Skilled nursing facilities (nursing home) toolkit

The purpose of this site is to provide you with the information necessary to respond to COVID-19 transmission at your facility. This guidance applies if one or more cases are identified at your facility, regardless of your outbreak status. See outbreak definitions below.

This toolkit is for skilled nursing facilities. If you are an assisted living, adult family home, inpatient behavioral health facility and supported living, or independent living facility and have COVID-19 cases, please refer to the community congregate living settings toolkit.

COVID-19 guidance is changing all the time, please bookmark the following sites and review them often:


The current definition of a COVID-19 outbreak at a skilled nursing facility is:

  • One facility-acquired COVID‑19 positive infection in a resident or client; OR
  • Three or more suspect, probable, or confirmed COVID-19 cases in HCP WITH epi‑linkage AND no other more likely sources of exposure for at least one of the cases.

Create and maintain a positive COVID-19 case list. Include all residents, clients, patients, students, employees, volunteers, and contractors at your facility who test positive for COVID-19. Example of this is found here: Download a COVID-19 Case List template (MS Excel). You will need to keep a complete case list for internal use to assist with contact tracing and internal management of your outbreak. However, you will not need to submit this case list to Public Health, instead you will use this list to submit weekly cumulative case counts as well as at the end of the outbreak investigation.

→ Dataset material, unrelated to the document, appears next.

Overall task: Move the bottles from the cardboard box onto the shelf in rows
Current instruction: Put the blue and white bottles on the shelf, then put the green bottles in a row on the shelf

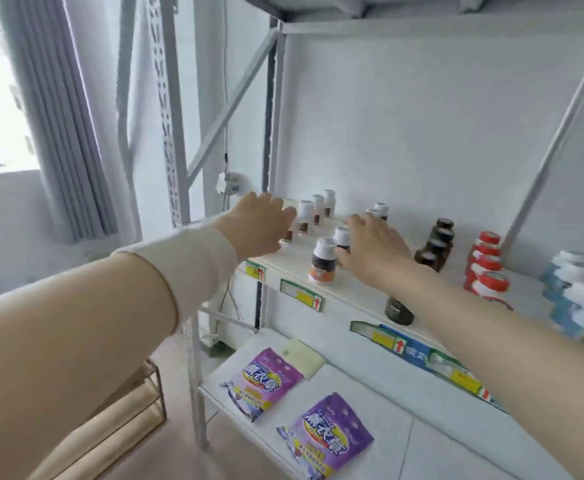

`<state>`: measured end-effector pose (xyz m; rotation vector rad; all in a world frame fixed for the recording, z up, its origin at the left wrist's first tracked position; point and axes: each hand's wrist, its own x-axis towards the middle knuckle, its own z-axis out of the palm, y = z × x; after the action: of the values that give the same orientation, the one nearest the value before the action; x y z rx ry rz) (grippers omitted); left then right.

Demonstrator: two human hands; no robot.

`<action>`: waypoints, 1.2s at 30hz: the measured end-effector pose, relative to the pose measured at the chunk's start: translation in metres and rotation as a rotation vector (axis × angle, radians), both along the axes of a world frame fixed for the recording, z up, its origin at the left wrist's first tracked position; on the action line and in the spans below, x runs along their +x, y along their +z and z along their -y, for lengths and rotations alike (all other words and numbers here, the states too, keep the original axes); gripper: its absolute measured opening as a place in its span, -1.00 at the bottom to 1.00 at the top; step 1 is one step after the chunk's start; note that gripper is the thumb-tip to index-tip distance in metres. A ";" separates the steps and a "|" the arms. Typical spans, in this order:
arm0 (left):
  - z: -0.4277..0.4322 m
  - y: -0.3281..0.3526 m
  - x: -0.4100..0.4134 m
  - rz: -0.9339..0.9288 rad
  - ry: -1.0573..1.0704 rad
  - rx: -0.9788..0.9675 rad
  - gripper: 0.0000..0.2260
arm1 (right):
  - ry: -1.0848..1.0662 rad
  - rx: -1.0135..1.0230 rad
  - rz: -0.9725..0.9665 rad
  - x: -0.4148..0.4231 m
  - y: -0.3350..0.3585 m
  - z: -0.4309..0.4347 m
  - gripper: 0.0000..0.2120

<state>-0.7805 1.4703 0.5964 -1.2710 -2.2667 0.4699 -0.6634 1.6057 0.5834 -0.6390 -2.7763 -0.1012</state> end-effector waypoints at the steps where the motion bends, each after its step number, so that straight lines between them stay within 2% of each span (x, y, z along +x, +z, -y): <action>1: 0.024 -0.005 -0.021 -0.015 0.032 -0.019 -0.59 | 0.039 0.011 0.008 -0.025 -0.004 0.019 -0.58; 8: 0.195 -0.067 -0.159 0.105 0.245 -0.038 -0.60 | 0.326 0.074 0.142 -0.201 -0.050 0.159 -0.53; 14: 0.288 -0.143 -0.258 0.280 0.458 -0.055 -0.59 | 0.488 0.023 0.286 -0.323 -0.124 0.241 -0.53; 20: 0.337 -0.235 -0.349 0.522 0.713 0.004 -0.58 | 0.621 -0.021 0.438 -0.440 -0.216 0.274 -0.53; 25: 0.369 -0.314 -0.393 0.777 0.922 0.087 -0.60 | 0.681 -0.127 0.611 -0.513 -0.290 0.287 -0.53; 31: 0.395 -0.399 -0.434 1.020 1.065 0.162 -0.64 | 0.756 -0.113 0.833 -0.583 -0.371 0.313 -0.57; 36: 0.406 -0.468 -0.475 1.205 1.126 0.275 -0.66 | 0.757 -0.114 0.965 -0.628 -0.434 0.333 -0.52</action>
<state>-1.2553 1.0638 0.1286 0.1623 -3.7382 -0.4418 -1.2912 1.2723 0.1499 0.6752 -3.7255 -0.1043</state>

Report to Public Health – Seattle & King County

  • Report positive COVID cases: If there is not an ongoing investigation associated with your facility, report any positive COVID cases (including residents/patients/staff/contractors) using the Public Health COVID-19 Intake Survey. You will receive a confirmatory email with additional information and guidance links.
  • Investigation start: After your report has been processed, Public Health may open an investigation for your facility. You will receive an email with follow up instructions and a COVID-19 Investigator may contact you. An investigation is a non-punitive Public Health process for collecting information about how a disease is affecting our community and for providing guidance and resources.
  • Submit weekly investigation updates: Every Monday while the investigation is open, you will receive an email prompting you to submit a weekly investigation update. Use the Investigation Update Form link provided to you to report a cumulative case count, most recent symptom onset date, and any hospitalizations or deaths associated with your facility.
  • Investigation closure:
    • If your facility meets outbreak criteria, your investigation will close when 15 days have passed since the last positive COVID case was identified. At this time, please submit an Investigation Update Form to indicate that your outbreak is over and report your cumulative case counts.
    • If your facility does not meet outbreak criteria, your investigation will close when 8 days have passed since the last positive COVID case was identified.
  • Report subsequent cases: After the investigation is closed, subsequent cases should be reported using the Public Health COVID-19 Intake Survey.

Report to your licensure

Report to your licensure (DSHS, DDA, HSQA) regarding COVID-19 in your facility.

Notify all staff, residents, and applicable resident families

Notify all staff, residents, and applicable resident families of COVID-19 in your facility while maintaining confidentiality of the positive case(s).

  • Review Potential Exposure at Work from the CDC and SARS-CoV-2 Infection Prevention and Control in Healthcare Settings Toolkit from WA DOH.

  • Exclude COVID-19 positive staff (or visitors/contractors) from the facility
  • Staff should not return to work until they meet CDC return to work guidelines.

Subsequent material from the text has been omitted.